INSTRUCTIONS FOR THE TASK
All lines from the one with "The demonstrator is" to the end of the material, both included, are to be written out exactly and without anything else.
□ □ □ □ □
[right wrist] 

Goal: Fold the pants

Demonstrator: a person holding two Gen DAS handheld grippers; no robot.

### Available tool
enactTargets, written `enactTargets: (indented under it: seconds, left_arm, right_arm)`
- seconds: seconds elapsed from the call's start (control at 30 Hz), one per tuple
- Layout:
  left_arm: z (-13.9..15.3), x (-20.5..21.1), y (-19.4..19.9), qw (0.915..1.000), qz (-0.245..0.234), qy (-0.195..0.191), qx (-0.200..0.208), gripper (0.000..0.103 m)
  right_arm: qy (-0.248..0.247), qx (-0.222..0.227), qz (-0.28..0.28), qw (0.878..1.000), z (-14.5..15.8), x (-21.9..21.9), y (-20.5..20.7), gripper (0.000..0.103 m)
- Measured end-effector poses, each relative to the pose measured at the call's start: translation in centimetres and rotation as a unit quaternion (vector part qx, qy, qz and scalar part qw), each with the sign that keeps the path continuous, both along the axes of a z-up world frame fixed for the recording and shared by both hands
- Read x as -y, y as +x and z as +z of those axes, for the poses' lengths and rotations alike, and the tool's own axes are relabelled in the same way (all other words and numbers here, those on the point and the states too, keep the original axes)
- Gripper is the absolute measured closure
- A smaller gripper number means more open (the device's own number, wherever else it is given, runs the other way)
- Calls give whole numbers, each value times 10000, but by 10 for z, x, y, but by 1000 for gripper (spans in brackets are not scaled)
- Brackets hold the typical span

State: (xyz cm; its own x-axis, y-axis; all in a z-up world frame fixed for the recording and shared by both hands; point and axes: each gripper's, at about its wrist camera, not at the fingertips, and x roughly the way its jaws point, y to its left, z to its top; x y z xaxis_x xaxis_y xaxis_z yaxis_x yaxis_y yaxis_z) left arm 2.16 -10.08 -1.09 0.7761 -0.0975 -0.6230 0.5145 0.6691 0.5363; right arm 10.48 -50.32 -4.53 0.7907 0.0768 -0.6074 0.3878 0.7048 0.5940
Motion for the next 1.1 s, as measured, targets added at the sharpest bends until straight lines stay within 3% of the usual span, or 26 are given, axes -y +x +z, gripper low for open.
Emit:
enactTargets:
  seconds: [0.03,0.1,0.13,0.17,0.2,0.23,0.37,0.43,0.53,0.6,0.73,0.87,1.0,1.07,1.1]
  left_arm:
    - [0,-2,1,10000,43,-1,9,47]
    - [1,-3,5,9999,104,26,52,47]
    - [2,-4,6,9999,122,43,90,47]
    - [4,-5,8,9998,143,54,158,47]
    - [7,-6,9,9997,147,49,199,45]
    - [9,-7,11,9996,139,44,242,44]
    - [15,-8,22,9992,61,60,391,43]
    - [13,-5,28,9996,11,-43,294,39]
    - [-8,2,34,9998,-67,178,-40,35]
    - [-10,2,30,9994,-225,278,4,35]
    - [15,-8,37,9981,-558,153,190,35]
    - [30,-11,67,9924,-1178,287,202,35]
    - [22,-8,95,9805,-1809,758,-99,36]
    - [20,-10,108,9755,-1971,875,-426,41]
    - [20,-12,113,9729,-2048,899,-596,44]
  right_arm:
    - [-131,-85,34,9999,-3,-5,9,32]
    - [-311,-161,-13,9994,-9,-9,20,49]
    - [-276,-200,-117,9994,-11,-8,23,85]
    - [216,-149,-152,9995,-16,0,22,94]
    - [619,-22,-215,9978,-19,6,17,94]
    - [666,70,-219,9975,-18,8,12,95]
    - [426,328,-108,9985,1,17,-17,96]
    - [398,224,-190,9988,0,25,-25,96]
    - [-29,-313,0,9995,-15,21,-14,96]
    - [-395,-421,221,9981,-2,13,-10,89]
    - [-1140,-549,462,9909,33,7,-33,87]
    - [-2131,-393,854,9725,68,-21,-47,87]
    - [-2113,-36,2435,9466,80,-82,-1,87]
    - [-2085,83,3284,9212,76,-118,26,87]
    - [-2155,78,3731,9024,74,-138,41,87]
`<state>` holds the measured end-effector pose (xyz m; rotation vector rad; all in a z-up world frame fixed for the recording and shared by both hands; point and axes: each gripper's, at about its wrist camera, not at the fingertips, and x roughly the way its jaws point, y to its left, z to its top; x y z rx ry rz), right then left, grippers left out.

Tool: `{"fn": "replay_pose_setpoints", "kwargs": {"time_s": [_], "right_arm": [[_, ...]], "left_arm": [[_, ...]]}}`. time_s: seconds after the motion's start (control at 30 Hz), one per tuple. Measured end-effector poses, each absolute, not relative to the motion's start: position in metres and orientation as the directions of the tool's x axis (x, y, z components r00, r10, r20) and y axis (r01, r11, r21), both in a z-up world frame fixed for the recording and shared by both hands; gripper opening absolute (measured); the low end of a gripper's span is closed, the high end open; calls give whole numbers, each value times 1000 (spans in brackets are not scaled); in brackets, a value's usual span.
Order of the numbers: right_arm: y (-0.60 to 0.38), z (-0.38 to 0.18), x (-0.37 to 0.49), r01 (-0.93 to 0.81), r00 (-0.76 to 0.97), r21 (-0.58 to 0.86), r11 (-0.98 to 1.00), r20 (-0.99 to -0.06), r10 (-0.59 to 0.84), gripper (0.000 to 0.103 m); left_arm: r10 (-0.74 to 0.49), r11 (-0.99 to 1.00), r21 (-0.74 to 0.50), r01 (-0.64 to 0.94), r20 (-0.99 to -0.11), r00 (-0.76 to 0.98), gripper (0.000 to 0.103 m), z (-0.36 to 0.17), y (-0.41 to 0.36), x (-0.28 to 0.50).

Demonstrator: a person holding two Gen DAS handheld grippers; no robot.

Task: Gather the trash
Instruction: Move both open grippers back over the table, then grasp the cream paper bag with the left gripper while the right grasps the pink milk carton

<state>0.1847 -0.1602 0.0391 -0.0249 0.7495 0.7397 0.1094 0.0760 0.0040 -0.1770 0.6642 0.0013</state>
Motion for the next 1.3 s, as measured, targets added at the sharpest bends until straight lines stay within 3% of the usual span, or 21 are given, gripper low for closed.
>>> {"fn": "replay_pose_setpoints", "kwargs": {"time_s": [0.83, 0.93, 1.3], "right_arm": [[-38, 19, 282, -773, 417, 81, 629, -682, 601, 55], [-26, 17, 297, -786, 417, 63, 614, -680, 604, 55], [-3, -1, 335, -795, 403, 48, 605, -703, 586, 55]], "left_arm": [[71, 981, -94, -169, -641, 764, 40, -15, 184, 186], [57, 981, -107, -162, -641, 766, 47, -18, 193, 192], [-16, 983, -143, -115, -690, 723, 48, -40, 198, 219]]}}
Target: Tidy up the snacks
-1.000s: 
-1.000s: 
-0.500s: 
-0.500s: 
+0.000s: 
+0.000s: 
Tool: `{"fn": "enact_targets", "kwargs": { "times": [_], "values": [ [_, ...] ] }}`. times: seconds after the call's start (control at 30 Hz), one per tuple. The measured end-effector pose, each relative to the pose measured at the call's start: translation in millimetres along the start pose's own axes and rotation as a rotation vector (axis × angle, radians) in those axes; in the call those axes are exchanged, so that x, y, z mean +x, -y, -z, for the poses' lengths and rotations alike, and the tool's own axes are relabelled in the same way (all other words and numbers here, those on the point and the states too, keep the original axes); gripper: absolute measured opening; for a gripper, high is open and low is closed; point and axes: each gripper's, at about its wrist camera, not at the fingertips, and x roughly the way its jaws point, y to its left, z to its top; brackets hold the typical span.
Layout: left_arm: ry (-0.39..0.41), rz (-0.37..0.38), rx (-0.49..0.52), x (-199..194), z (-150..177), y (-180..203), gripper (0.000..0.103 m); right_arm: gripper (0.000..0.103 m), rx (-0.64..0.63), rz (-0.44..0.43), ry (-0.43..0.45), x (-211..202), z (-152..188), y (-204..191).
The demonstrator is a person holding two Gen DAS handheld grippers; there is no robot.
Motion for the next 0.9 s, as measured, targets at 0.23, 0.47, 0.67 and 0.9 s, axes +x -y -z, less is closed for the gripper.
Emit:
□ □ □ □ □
EXERCISE RESPONSE
The demonstrator is a person holding two Gen DAS handheld grippers; there is no robot.
Motion for the next 0.9 s, as measured, targets at 0.23, 0.47, 0.67 and 0.9 s, axes +x -y -z, less is closed for the gripper.
Emit:

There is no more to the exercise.